Наконец затянутый переход кончился. Уилла завели в небольшую тёмную прихожую, в

которой горела всего одна свеча. Его провожатый, так и не выступивший из тени, велел

Уиллу ждать, и со словами: «Вас позовут» ступил в какую-то дверь, беззвучно

закрывшуюся за его спиной.

Окон здесь не было. В неверном свете единственной свечи Уилл видел цветочный узор на

шелковых шпалерах и тяжёлую завесу гардины над той дверью, за которой скрылся

незнакомец. Здесь было тихо, как в могиле. Уилл невольно задержал дыхание, пытаясь

расслышать хоть что-нибудь, кроме тихого треска пламени.
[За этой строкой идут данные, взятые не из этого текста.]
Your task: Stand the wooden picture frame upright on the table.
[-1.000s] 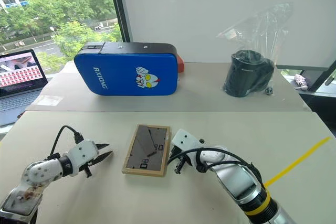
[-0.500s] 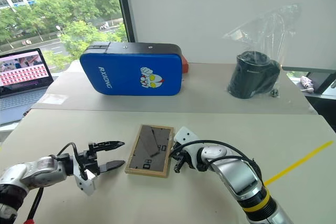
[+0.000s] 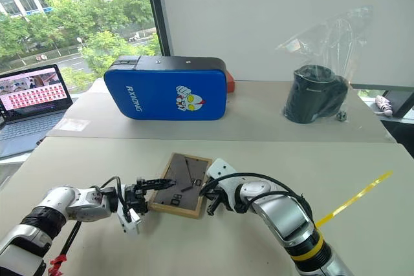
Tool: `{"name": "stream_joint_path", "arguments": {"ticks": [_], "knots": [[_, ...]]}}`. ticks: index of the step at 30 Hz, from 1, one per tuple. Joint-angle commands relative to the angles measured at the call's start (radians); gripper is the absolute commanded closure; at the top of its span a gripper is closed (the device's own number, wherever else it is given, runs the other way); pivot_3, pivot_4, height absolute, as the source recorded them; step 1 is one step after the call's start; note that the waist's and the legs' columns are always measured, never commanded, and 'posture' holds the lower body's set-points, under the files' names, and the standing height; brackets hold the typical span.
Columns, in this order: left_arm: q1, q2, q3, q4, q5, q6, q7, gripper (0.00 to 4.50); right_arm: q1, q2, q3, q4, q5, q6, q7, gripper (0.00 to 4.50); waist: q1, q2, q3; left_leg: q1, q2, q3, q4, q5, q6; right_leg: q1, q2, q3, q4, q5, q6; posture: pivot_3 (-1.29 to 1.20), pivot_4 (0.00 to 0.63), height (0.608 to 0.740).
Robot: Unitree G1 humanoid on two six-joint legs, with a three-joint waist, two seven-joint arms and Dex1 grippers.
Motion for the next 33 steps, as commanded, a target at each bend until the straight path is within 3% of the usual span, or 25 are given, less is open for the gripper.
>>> {"name": "stream_joint_path", "arguments": {"ticks": [1, 4, 6, 11, 15, 20, 26, 33], "knots": [[0.040, 0.028, -0.060, -0.006, 0.032, -0.010, 0.014, 2.51, -0.004, 0.000, -0.043, 0.013, -0.009, 0.019, -0.042, 4.50, 0.000, 0.000, 0.000, 0.000, 0.000, 0.000, 0.000, 0.000, 0.000, 0.000, 0.000, 0.000, 0.000, 0.000, 0.000, 0.00, 0.150, 0.740], [0.055, 0.038, -0.071, -0.018, 0.035, 0.010, 0.034, 3.37, -0.012, -0.024, -0.077, 0.029, -0.010, 0.005, -0.043, 4.50, -0.002, 0.000, 0.000, 0.000, 0.000, 0.000, 0.000, 0.000, 0.000, 0.001, 0.000, 0.000, 0.000, 0.000, 0.000, 0.00, 0.150, 0.740], [0.064, 0.042, -0.079, -0.023, 0.034, 0.023, 0.039, 3.38, -0.025, -0.037, -0.111, 0.044, -0.007, -0.013, -0.040, 4.50, -0.002, 0.000, 0.000, 0.000, 0.000, 0.000, 0.000, 0.000, 0.000, 0.001, 0.000, 0.000, 0.000, 0.000, 0.000, 0.00, 0.150, 0.740], [0.082, 0.043, -0.078, -0.056, 0.005, 0.049, 0.032, 3.38, -0.123, -0.054, -0.216, 0.132, 0.019, -0.055, -0.019, 3.02, -0.009, 0.000, 0.000, 0.000, 0.000, 0.000, 0.000, 0.000, 0.000, 0.000, 0.000, 0.000, 0.001, 0.000, 0.000, 0.00, 0.150, 0.740], [0.087, 0.036, -0.075, -0.069, -0.021, 0.066, 0.016, 3.38, -0.217, 0.033, -0.259, 0.165, 0.120, -0.039, 0.040, 1.64, -0.020, 0.000, 0.000, 0.001, 0.000, 0.000, 0.000, 0.000, 0.000, 0.000, 0.000, 0.000, 0.001, 0.000, 0.000, 0.00, 0.150, 0.740], [0.100, 0.034, -0.077, -0.098, -0.039, 0.073, 0.000, 3.38, -0.336, 0.144, -0.208, 0.294, 0.246, 0.034, 0.164, 0.01, -0.018, 0.001, 0.000, 0.000, 0.000, 0.000, 0.000, 0.000, 0.000, 0.000, 0.000, 0.000, 0.002, 0.000, 0.000, 0.00, 0.150, 0.740], [0.108, 0.032, -0.074, -0.119, -0.055, 0.078, -0.014, 3.38, -0.425, 0.153, -0.088, 0.538, 0.213, -0.026, 0.270, 0.01, -0.016, 0.001, 0.001, 0.000, 0.000, 0.000, -0.001, 0.000, 0.000, 0.000, 0.000, 0.000, 0.001, 0.000, -0.001, 0.00, 0.150, 0.740], [0.126, 0.038, -0.069, -0.142, -0.074, 0.084, -0.028, 3.38, -0.442, 0.227, -0.066, 0.676, 0.266, -0.024, 0.389, 0.01, -0.021, 0.003, 0.000, 0.001, -0.001, 0.000, -0.001, 0.000, 0.000, 0.000, 0.000, 0.000, 0.002, 0.000, -0.001, 0.00, 0.150, 0.740]]}}
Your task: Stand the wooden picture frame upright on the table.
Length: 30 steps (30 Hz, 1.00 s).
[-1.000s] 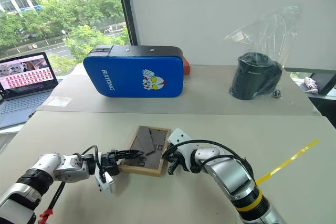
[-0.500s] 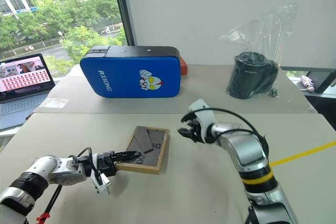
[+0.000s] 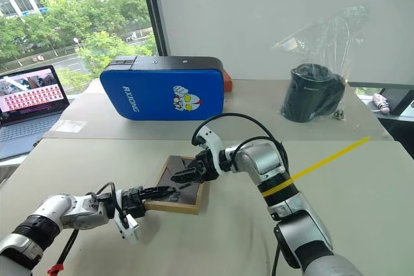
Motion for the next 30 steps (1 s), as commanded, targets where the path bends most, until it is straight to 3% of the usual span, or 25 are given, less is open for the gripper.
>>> {"name": "stream_joint_path", "arguments": {"ticks": [1, 5, 12, 18, 24, 26, 30], "knots": [[0.047, -0.009, -0.052, -0.015, 0.017, -0.008, -0.041, 3.38, 0.004, 0.066, -0.005, 0.017, 0.076, 0.034, 0.071, 0.01, -0.002, 0.000, 0.000, 0.000, 0.000, 0.000, 0.000, 0.000, 0.000, 0.000, 0.000, 0.000, 0.000, 0.000, 0.000, 0.00, 0.150, 0.740], [0.058, -0.008, -0.044, -0.030, -0.001, -0.003, -0.061, 3.38, -0.021, 0.113, -0.119, -0.028, 0.170, 0.092, 0.073, 0.01, -0.003, 0.001, 0.000, 0.000, 0.000, 0.000, -0.001, 0.000, 0.000, -0.001, 0.000, 0.000, 0.001, 0.002, -0.003, 0.00, 0.150, 0.740], [0.061, -0.009, -0.032, -0.051, -0.049, -0.003, -0.113, 3.38, 0.010, 0.060, -0.126, -0.079, 0.167, 0.090, 0.050, 0.01, 0.001, 0.000, 0.001, -0.002, 0.000, 0.000, -0.003, 0.000, 0.000, -0.003, 0.000, 0.000, 0.000, 0.003, -0.005, 0.00, 0.150, 0.740], [0.057, -0.020, -0.028, -0.058, -0.079, -0.004, -0.152, 3.38, 0.071, -0.045, -0.098, -0.068, 0.105, 0.048, 0.035, 0.01, 0.003, 0.000, 0.001, -0.002, 0.000, 0.000, -0.004, 0.000, 0.000, -0.003, -0.001, -0.001, -0.001, 0.002, -0.005, 0.00, 0.150, 0.740], [0.053, -0.026, -0.024, -0.051, -0.087, -0.006, -0.165, 3.38, 0.157, -0.227, -0.170, -0.082, 0.082, 0.010, 0.032, 0.01, 0.007, 0.000, 0.000, -0.001, 0.000, 0.000, -0.004, 0.000, 0.000, -0.001, -0.001, -0.001, -0.001, 0.000, -0.001, 0.00, 0.150, 0.740], [0.053, -0.027, -0.023, -0.048, -0.089, -0.006, -0.168, 3.38, 0.215, -0.310, -0.227, -0.168, 0.074, -0.055, 0.036, 0.01, 0.014, -0.001, 0.001, -0.001, 0.000, 0.000, -0.004, 0.000, 0.000, -0.001, -0.001, -0.001, -0.001, 0.000, -0.001, 0.00, 0.150, 0.740], [0.051, -0.024, -0.022, -0.038, -0.088, -0.014, -0.167, 3.38, 0.426, -0.473, -0.184, -0.431, -0.157, -0.528, 0.029, 0.01, 0.024, 0.000, 0.001, -0.003, -0.002, 0.000, -0.004, 0.000, 0.000, -0.003, -0.002, -0.001, -0.003, -0.001, 0.000, 0.00, 0.150, 0.740]]}}
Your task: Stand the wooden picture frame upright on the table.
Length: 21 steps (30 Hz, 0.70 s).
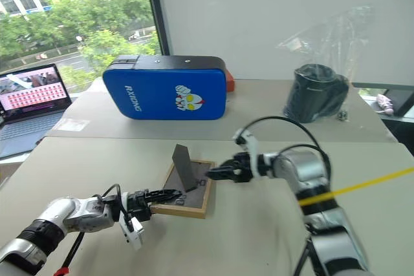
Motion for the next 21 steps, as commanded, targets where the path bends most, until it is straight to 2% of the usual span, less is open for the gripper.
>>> {"name": "stream_joint_path", "arguments": {"ticks": [1, 4, 8, 10, 16, 21], "knots": [[0.020, 0.010, -0.030, 0.033, 0.023, -0.015, -0.030, 3.38, 0.120, -0.083, 0.033, -0.235, -0.183, -0.405, 0.001, 0.01, -0.005, 0.000, 0.000, 0.000, 0.000, 0.000, -0.001, 0.000, 0.000, 0.000, 0.000, 0.000, 0.000, -0.002, 0.003, 0.00, 0.150, 0.740], [0.016, 0.010, -0.029, 0.040, 0.026, -0.022, -0.027, 3.38, 0.247, -0.146, 0.119, -0.322, -0.390, -0.779, -0.027, 0.01, -0.015, -0.001, 0.000, 0.003, 0.000, 0.000, -0.002, 0.000, 0.000, 0.001, 0.000, 0.000, 0.001, -0.002, 0.003, 0.00, 0.150, 0.740], [0.008, 0.005, -0.024, 0.066, -0.001, -0.031, -0.031, 3.38, 0.325, -0.110, 0.223, -0.430, -0.595, -1.069, -0.117, 0.01, -0.023, -0.004, 0.002, 0.003, 0.000, 0.001, -0.001, 0.003, -0.005, 0.002, 0.000, 0.001, 0.001, -0.002, 0.004, 0.00, 0.150, 0.740], [0.004, 0.003, -0.021, 0.076, -0.020, -0.042, -0.035, 3.38, 0.324, -0.076, 0.249, -0.412, -0.694, -1.176, -0.186, 0.01, -0.024, -0.004, 0.002, 0.003, 0.000, 0.001, -0.001, 0.003, -0.006, 0.002, 0.000, 0.001, 0.001, -0.002, 0.004, 0.00, 0.150, 0.740], [0.000, -0.006, -0.010, 0.072, -0.093, -0.070, -0.074, 3.38, 0.239, 0.019, 0.289, -0.258, -0.928, -1.345, -0.356, 0.01, -0.024, -0.008, 0.002, 0.004, 0.000, 0.001, -0.001, 0.005, -0.009, 0.003, 0.001, 0.001, 0.001, -0.001, 0.003, 0.00, 0.150, 0.740], [0.009, -0.011, -0.003, 0.068, -0.165, -0.089, -0.119, 3.38, 0.206, 0.049, 0.317, -0.146, -1.007, -1.415, -0.415, 0.01, -0.022, -0.009, 0.002, 0.003, 0.000, 0.001, -0.002, 0.005, -0.008, 0.003, 0.000, 0.001, 0.000, -0.001, 0.003, 0.00, 0.150, 0.740]]}}
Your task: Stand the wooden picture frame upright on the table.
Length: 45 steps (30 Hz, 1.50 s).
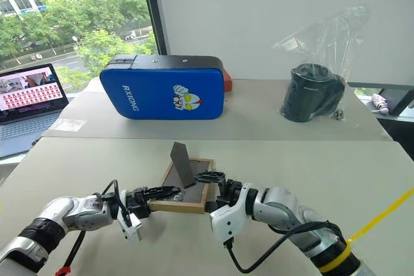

И замер, когда до него донеслись голоса, приглушаемые неплотно прикрытой дверью.

– Она никогда на это не пойдёт.

– Пойдёт.

– Она женщина? Ну, этого достаточно – я говорю вам, сир, что она не пойдёт на это.

– Ты совсем её не знаешь.

– Если знал одну женщину – считай, что знал всех.

– Ты женоненавистник, Риверте. Я всегда это подозревал, – смеясь, сказал король Рикардо,

и граф Риверте ответил:

– Ничего подобного, сир. Женоненавистники – это как раз те остолопы, кто женщин

совсем не знают. Зная их, не любить их нельзя, и не предвидеть их действия нельзя тоже.

Если хотите знать, что, на мой вкус, самое лучшее в женщинах – это их упоительная

предсказуемость.

– Твоя самоуверенность однажды доведёт тебя до беды.

– Не раньше, чем вас доведёт до беды ваша.